"""

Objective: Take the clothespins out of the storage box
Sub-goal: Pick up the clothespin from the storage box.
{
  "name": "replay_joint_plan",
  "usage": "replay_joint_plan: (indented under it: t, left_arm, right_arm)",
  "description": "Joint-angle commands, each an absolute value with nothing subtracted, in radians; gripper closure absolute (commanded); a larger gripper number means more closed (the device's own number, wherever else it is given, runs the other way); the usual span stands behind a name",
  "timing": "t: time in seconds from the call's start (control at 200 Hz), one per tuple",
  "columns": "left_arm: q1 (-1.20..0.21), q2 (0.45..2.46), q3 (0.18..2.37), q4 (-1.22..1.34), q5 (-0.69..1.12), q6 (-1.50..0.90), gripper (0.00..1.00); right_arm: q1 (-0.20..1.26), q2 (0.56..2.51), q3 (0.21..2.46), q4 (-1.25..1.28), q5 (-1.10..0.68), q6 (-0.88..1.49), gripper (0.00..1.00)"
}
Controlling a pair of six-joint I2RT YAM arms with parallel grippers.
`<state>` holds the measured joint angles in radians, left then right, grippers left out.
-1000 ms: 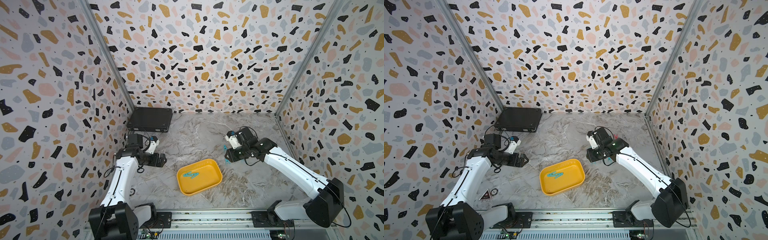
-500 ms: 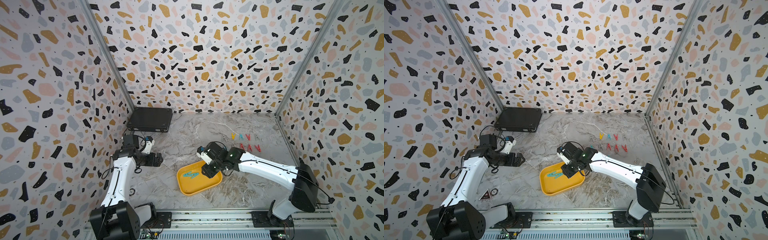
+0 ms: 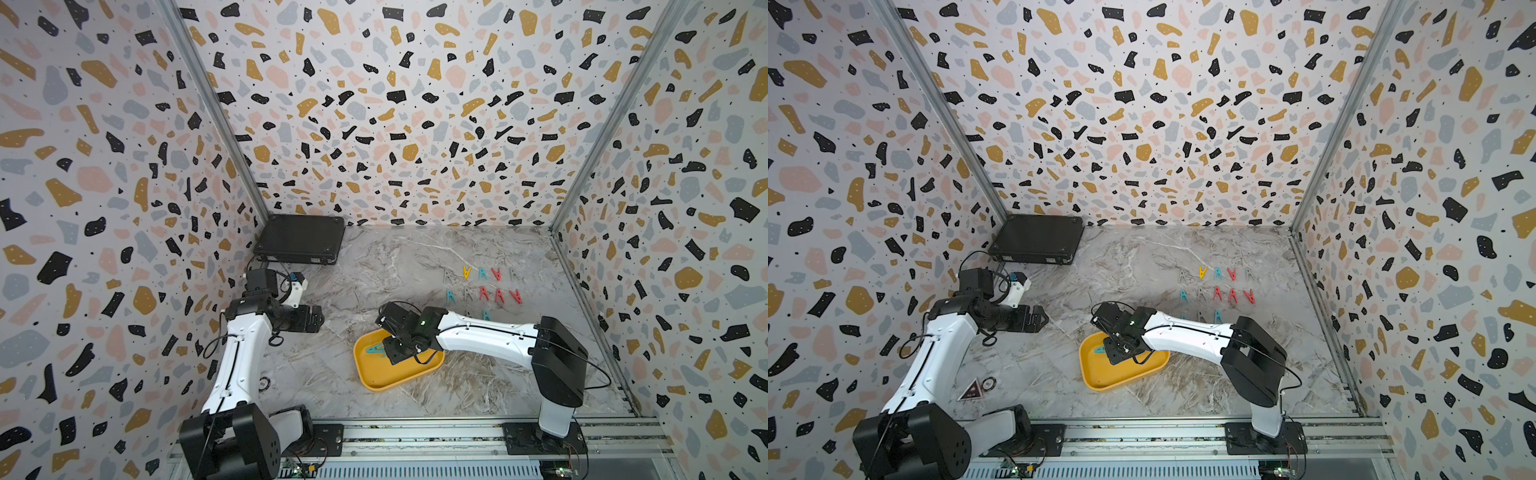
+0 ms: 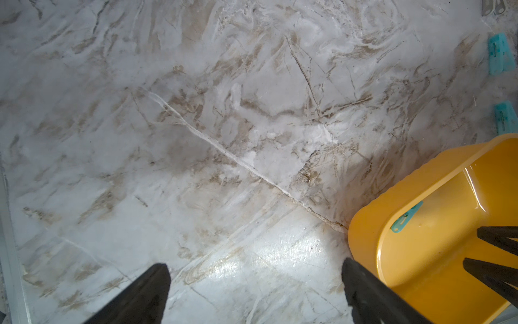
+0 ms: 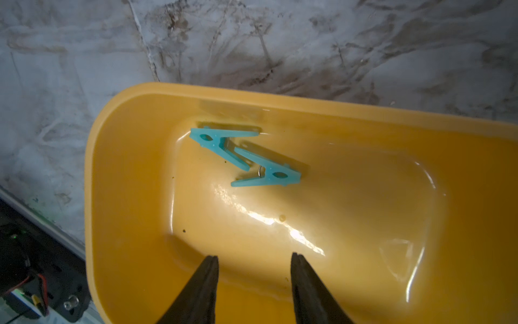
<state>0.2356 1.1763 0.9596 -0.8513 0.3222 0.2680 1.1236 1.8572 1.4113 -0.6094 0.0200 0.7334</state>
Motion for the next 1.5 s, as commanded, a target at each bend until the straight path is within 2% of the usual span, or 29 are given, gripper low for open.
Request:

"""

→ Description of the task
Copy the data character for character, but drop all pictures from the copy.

→ Task solution
Objective: Take the clothespins out of the storage box
Sub-goal: Pick up the clothespin from the storage box.
{
  "name": "replay_joint_plan",
  "usage": "replay_joint_plan: (indented under it: t, left_arm, right_arm)",
  "description": "Joint-angle commands, each an absolute value with nothing subtracted, in radians; gripper closure absolute (commanded); a larger gripper number means more closed (the device's own number, wherever else it is given, runs the other way); the usual span stands behind a name",
  "timing": "t: time in seconds from the call's start (control at 200 Hz), one per tuple",
  "columns": "left_arm: q1 (-1.20..0.21), q2 (0.45..2.46), q3 (0.18..2.37), q4 (-1.22..1.34), q5 (-0.69..1.12), q6 (-1.50..0.90), gripper (0.00..1.00); right_arm: q1 (-0.20..1.26), q2 (0.56..2.51), q3 (0.21..2.46), q4 (-1.25..1.28), q5 (-1.10..0.68), q6 (-0.88..1.49), gripper (0.00..1.00)"
}
Controlling a pair of six-joint I2RT YAM arms with parallel grippers.
`<state>` holds the measured joint angles in radians, left then right, grippers left out.
-1000 ms: 
-500 ms: 
+0 ms: 
+0 ms: 
+0 ms: 
<state>0.2356 1.1763 0.9596 -0.8513 0.3222 0.2680 1.1236 1.8572 1.4113 -0.6094 0.0200 0.7334</state>
Motion for the next 1.5 s, as commanded, a target at each bend until the straight path is within 2% of the usual span, or 29 are given, gripper low for open.
Request:

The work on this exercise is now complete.